University Of Colorado Aerospace Program Delivers MinXSS CubeSat

Image of MMinXSS flight model 1 taken just prior to integration into the NanoRacks CubeSat Deployer. Image Credit: Laboratory for Atmospheric and Space Physics

Image of MMinXSS flight model 1 taken just prior to integration into the NanoRacks CubeSat Deployer. Image Credit: Laboratory for Atmospheric and Space Physics

September 19, 2015 -The University of Colorado’s Laboratory for Atmospheric and Space Physics (LASP) recently completed delivery of MinXSS, a four-year NASA-funded CubeSat that will be analyzing the soft X-ray spectrum of the sun.

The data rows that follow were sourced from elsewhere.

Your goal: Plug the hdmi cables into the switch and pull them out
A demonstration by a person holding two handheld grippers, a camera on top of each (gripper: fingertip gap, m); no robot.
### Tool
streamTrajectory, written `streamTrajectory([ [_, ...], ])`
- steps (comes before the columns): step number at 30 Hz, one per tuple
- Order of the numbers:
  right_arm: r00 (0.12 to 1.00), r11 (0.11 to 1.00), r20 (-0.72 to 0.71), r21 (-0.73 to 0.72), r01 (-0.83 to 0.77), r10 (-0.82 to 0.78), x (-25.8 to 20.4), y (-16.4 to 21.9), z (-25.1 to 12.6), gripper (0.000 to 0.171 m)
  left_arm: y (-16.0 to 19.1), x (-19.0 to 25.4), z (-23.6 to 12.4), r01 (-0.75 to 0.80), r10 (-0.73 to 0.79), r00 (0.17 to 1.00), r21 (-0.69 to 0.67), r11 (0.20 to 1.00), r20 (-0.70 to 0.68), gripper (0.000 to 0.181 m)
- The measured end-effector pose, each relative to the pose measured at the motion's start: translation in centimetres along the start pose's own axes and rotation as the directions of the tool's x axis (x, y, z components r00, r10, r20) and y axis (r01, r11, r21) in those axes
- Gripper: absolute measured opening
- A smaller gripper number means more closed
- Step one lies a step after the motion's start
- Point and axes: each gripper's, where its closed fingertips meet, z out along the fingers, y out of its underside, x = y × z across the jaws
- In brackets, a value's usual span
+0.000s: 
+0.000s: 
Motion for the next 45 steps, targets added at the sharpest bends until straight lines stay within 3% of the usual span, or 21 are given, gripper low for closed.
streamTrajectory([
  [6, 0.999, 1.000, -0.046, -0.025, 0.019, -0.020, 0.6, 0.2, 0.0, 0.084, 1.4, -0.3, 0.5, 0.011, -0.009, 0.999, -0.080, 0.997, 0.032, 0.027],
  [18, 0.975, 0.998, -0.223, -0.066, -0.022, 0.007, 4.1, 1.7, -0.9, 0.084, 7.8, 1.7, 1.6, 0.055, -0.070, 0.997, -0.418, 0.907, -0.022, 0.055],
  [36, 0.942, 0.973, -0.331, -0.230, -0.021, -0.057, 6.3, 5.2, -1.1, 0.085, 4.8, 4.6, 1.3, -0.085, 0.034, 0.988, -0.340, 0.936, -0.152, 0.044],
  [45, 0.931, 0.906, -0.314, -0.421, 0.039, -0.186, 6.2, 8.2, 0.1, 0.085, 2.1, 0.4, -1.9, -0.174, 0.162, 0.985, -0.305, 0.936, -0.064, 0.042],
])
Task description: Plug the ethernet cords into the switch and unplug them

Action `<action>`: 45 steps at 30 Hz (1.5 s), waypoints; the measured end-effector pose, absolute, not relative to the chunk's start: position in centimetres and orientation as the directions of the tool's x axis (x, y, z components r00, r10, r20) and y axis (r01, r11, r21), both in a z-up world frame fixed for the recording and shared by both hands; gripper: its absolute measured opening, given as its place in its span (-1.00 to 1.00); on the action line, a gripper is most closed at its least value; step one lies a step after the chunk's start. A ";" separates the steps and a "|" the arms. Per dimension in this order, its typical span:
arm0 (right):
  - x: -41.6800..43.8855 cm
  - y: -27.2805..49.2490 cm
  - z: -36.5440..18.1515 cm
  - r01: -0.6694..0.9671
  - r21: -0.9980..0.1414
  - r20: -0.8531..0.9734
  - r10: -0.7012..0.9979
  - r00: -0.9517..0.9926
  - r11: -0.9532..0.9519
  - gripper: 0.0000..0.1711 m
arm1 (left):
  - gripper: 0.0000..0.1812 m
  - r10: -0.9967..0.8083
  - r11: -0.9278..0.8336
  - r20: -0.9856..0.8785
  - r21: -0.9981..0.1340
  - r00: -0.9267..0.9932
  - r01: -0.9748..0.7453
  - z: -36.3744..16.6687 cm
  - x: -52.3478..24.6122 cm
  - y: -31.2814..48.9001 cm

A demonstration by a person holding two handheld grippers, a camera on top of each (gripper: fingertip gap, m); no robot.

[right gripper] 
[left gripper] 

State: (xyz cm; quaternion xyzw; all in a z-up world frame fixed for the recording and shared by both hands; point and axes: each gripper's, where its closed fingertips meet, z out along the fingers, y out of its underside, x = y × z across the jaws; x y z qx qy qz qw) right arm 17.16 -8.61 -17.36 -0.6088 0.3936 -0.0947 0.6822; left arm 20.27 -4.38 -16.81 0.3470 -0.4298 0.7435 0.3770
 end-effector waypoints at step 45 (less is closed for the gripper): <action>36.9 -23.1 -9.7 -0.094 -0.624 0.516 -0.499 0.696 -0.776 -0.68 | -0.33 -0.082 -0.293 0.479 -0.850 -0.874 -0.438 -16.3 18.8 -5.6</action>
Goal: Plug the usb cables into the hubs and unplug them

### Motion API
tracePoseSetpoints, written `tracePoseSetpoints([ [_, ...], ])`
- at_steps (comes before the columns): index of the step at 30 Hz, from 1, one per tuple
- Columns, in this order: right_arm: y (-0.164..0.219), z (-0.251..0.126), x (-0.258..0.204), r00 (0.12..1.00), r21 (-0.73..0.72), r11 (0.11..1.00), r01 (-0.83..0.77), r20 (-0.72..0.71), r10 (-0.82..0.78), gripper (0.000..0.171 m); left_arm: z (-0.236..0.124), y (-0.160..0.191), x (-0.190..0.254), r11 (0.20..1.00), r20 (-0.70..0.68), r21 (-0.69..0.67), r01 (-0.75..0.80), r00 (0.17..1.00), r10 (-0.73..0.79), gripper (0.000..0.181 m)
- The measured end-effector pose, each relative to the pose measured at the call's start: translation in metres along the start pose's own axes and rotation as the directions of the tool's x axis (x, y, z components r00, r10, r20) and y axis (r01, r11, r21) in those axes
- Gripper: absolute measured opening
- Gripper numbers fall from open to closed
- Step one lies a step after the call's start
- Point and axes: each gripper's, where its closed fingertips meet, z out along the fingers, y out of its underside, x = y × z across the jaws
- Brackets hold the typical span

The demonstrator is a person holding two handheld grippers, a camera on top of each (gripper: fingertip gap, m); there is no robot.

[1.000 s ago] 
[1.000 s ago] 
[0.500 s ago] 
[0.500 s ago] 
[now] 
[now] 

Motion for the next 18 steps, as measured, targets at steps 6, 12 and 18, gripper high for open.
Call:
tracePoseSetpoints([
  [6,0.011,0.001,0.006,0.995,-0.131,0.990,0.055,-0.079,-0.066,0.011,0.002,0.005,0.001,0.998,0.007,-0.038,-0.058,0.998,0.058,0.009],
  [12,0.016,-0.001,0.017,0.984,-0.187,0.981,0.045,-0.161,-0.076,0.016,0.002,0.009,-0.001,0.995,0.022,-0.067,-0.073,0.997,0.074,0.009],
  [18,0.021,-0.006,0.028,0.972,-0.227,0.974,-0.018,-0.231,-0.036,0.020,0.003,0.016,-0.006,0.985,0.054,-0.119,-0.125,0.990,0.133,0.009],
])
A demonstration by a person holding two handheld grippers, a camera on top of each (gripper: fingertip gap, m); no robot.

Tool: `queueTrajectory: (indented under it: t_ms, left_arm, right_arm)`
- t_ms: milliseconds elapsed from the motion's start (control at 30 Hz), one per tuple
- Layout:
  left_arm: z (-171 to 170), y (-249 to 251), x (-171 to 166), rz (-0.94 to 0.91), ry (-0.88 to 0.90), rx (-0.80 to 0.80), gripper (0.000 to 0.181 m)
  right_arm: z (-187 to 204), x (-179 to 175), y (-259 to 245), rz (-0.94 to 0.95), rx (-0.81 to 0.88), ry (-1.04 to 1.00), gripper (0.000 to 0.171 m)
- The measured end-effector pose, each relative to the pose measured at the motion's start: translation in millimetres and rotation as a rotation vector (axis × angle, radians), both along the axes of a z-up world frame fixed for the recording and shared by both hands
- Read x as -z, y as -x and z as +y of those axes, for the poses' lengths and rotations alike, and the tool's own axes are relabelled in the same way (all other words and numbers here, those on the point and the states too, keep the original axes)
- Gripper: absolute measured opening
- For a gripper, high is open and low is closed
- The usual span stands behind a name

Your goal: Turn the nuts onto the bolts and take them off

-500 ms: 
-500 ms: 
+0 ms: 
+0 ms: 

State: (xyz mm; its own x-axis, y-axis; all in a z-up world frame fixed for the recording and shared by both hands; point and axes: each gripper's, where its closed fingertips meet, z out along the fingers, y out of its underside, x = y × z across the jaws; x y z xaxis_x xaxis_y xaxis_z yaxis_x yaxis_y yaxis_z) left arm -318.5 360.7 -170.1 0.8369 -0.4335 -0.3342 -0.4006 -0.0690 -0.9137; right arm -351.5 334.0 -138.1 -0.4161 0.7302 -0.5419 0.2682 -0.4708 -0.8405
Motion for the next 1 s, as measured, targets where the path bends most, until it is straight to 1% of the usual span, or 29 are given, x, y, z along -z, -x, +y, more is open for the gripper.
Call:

The Miniature X-Ray Solar Spectrometer (MinXSS) is a 3U CubeSat designed and developed as part of the Aerospace Engineering Sciences (AES) graduate projects course at the University of Colorado Boulder (CU) with support from LASP. All standard satellite subsystems are present in MinXSS, except propulsion, and the entire unit is roughly the size of a loaf of bread. Many of the subsystems were custom-developed by CU and LASP, leveraging heritage from the highly successful Colorado Student Space Weather Experiment (CSSWE) CubeSat, which was a result of the same AES/LASP collaboration. The AES graduate projects course averages 11 students per semester and involves them in design, building and testing of the CubeSat. Over 40 students and 40 professionals have been involved in the MinXSS project.

The Miniature X-ray Solar Spectrometer (MinXSS) is a 4-year project to design, build, integrate, test, and operate a CubeSat that will be launched into low-Earth orbit  to take observations of the Sun. The team gathered after an end-of-semester review in April 2014. Image Source: LASP

The Miniature X-ray Solar Spectrometer (MinXSS) is a 4-year project to design, build, integrate, test, and operate a CubeSat that will be launched into low-Earth orbit to take observations of the Sun. The team gathered after an end-of-semester review in April 2014. Image Source: LASP

The primary science objective of MinXSS is to fill a critical spectral gap in solar measurements currently made by large satellite missions – and MinXSS will do this for a fraction of the cost.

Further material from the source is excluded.